OO also reached its zenith largely after the era when corporate administration was first computerised (so that most opportunities had already passed for young workers to observe or participate in the most systematic and large-scale forms of routine clerical work executed by human hand - what remains to be seen done by hand today are often awkward or unsystematic tasks that don't easily correspond to what a computer can do).
Part of the promise of OO to the business world - not to mention to academia - was to make things simpler, and to allow programmers to work effectively with lower skills and less computer science knowledge.
Changing from an honest computer science-style philosophical paradigm, to one in which the output of programming work (in the form of "objects") seemed to more closely resemble manufactured goods, was a gambit to try and solve the so-called "productivity problem" in software.
The productivity problem being that the labour and difficulty/risk involved in designing computerised clerical (i.e. data processing) systems for corporations, seemed only ever to go upwards.
Part of the solution was to try and find a simpler conceptualisation - programmers would be encouraged to think about the nature of objects in the "real world", and then (supposedly) program these.
Reusability was another part of the solution. Objects would allow expert library programmers to develop a component, to be reused by others who didn't need that expertise.

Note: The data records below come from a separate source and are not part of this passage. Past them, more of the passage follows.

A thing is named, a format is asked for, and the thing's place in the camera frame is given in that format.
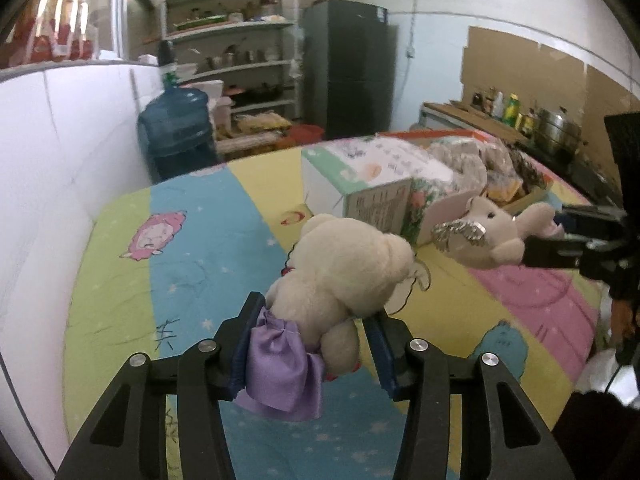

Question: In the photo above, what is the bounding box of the beige plush elephant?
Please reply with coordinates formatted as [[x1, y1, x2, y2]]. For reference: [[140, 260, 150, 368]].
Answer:
[[431, 195, 566, 272]]

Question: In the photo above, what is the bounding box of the cartoon printed blanket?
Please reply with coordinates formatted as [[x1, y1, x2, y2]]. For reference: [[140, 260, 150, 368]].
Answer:
[[62, 130, 626, 480]]

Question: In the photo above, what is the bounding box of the green white tissue box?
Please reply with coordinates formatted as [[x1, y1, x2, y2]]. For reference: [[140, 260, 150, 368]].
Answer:
[[300, 137, 458, 233]]

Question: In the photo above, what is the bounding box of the cream plush bear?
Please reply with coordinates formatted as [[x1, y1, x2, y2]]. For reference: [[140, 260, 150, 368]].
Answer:
[[232, 212, 416, 423]]

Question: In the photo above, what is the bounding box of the pack of red drink bottles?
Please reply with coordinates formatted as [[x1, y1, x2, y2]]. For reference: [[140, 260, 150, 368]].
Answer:
[[10, 0, 96, 66]]

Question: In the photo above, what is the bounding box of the leopard print cloth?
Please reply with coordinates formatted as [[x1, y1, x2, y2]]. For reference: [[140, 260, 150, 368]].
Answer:
[[509, 152, 547, 187]]

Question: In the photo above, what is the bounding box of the blue water jug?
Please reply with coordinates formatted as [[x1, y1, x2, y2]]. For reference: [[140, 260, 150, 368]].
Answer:
[[137, 86, 218, 183]]

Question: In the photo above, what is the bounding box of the orange cardboard box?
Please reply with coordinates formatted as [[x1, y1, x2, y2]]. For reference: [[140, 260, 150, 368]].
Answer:
[[375, 127, 556, 216]]

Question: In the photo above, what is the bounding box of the person's dark clothing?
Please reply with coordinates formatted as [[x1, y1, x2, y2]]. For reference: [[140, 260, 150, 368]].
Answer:
[[550, 387, 640, 480]]

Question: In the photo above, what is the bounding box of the row of condiment bottles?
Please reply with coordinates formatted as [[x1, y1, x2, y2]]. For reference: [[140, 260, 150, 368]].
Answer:
[[470, 87, 538, 133]]

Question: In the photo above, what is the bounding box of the dark refrigerator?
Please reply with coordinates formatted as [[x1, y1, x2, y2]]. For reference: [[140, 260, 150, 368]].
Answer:
[[301, 0, 398, 141]]

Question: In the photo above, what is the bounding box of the black water pump dispenser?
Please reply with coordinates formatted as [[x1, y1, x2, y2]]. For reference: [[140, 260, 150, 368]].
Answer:
[[157, 40, 180, 88]]

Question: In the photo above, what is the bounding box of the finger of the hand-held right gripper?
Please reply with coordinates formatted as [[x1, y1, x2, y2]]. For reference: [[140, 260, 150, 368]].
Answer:
[[522, 236, 589, 270], [552, 205, 629, 236]]

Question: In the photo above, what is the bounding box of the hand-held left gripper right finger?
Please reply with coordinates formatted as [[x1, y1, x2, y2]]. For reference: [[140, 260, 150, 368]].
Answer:
[[362, 310, 576, 480]]

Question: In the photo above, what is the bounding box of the floral tissue pack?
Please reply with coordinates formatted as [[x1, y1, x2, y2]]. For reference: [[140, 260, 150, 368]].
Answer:
[[401, 179, 488, 249]]

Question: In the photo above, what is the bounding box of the white plastic bag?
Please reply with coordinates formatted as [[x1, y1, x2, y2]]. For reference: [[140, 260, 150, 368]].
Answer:
[[575, 347, 638, 396]]

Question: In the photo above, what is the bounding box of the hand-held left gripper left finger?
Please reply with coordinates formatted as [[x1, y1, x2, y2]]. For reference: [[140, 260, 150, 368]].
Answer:
[[57, 290, 268, 480]]

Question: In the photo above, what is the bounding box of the steel pot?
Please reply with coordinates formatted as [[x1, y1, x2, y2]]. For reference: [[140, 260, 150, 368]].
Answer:
[[534, 106, 585, 157]]

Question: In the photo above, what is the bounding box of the red plastic basin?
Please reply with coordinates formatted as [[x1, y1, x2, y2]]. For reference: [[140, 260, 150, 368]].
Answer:
[[287, 125, 325, 145]]

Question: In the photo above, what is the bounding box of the cardboard sheet on wall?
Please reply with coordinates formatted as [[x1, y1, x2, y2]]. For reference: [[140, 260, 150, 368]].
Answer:
[[460, 25, 640, 131]]

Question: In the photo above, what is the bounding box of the grey metal shelf rack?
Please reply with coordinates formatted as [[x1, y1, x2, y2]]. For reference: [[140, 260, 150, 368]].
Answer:
[[162, 0, 303, 126]]

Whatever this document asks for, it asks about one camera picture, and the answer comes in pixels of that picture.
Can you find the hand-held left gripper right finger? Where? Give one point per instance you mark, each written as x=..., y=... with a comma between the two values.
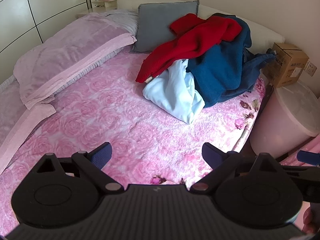
x=212, y=155

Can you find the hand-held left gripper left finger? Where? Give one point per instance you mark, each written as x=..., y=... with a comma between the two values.
x=101, y=155

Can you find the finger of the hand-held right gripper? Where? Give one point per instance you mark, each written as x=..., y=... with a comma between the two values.
x=308, y=158
x=312, y=191

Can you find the light blue sweatshirt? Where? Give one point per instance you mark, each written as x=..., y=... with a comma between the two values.
x=170, y=92

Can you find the pink ruffled cloth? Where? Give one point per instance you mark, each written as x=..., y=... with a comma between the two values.
x=310, y=143

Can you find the pink floral blanket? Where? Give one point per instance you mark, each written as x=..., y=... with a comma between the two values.
x=112, y=120

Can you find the pink lidded bin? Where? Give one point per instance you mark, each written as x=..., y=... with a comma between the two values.
x=280, y=122

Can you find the blue sweater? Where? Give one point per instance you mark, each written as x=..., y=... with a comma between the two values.
x=217, y=72

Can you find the dark blue jeans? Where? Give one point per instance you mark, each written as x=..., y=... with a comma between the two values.
x=252, y=72

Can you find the lilac pillow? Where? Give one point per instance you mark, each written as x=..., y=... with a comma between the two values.
x=62, y=55
x=15, y=120

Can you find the cardboard box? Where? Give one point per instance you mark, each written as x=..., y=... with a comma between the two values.
x=287, y=65

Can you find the red sweater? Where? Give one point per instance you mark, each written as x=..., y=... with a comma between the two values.
x=190, y=42

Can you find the white padded headboard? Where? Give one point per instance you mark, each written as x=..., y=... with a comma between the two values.
x=262, y=32

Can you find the grey cushion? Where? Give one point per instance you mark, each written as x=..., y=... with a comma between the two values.
x=155, y=22

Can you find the cream wardrobe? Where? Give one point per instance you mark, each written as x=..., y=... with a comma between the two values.
x=25, y=5

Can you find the wall socket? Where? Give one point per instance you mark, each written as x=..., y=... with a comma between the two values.
x=311, y=68

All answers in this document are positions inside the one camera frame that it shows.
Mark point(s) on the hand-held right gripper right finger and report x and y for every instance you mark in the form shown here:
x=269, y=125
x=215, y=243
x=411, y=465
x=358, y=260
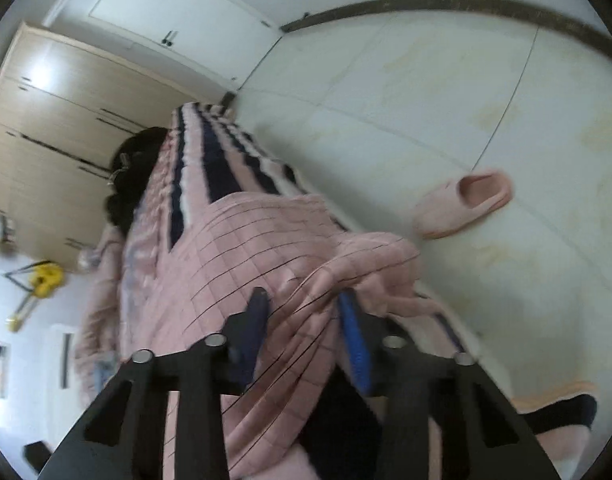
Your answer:
x=356, y=350

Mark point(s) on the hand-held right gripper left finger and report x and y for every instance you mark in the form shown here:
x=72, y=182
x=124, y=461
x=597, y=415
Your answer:
x=253, y=325

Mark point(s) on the pink checked pants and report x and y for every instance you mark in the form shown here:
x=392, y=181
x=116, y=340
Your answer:
x=266, y=240

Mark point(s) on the pink quilt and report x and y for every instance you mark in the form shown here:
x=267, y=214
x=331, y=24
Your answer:
x=103, y=285

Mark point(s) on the pink slipper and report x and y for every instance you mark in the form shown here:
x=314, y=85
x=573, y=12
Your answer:
x=446, y=210

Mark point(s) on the striped printed blanket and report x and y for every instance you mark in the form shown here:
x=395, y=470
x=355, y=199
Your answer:
x=210, y=150

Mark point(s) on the black clothes pile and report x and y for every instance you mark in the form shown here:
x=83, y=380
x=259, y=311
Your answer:
x=135, y=160

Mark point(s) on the yellow guitar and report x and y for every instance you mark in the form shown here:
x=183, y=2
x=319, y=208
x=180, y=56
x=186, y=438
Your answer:
x=48, y=277

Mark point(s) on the wooden wardrobe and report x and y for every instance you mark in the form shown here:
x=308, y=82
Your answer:
x=60, y=110

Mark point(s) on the white door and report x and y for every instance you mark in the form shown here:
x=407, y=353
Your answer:
x=185, y=10

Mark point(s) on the dark baseboard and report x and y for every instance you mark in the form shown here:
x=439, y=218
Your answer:
x=461, y=2

In the same way we can use wristwatches without being expert watch-makers, or builders can use steel without having to be steelmakers.
This plan can largely be seen to have failed - most software is worse than ever, more software projects than ever fail, wheels are constantly reinvented - but it's legacy is an industrial workforce and business community with often very poor philosophical understandings of the work, and has even led to academia largely forgetting exactly what is going on with programming.
It also failed because, more often than not, programmers haven't in fact been equipped to understand how things work in the real world - not even their own computers, let alone other people's jobs.
When programmers try to model the "real world" with objects, they more often come up with models that are simpleton in that they omit crucial details or workings that actually characterise the real world, but also models that are overly complicated in that they encourage focus on irrelevant aspects of the real world instead of modelling the clerical work in the simplest way possible.
So for example, new OO programmers often end up trying to think about modelling objects representing patients and their behaviours at the hospital, rather than thinking about how to model clerical records representing data about patients (and which needs to be primarily tailored around thr clinician's idea of what is relevant to record, and the clerk's view about how to work effectively with the records, nothing to do with what is "real" or not about the patient).
A final thing to say is that OO programming attracted and appealed to certain ideological interests, who saw an analogy between the conceptualisation of objects and their interactions within a program, and the nature of market capitalism and relations between individuals in that market.
This last link is the most logically tenuous and least readily articulated, but it's worth mentioning in passing that the perceived ideological resonance of OO programming - especially in the 1990s - also goes toward explaining how it gained so wide attention and positive reception.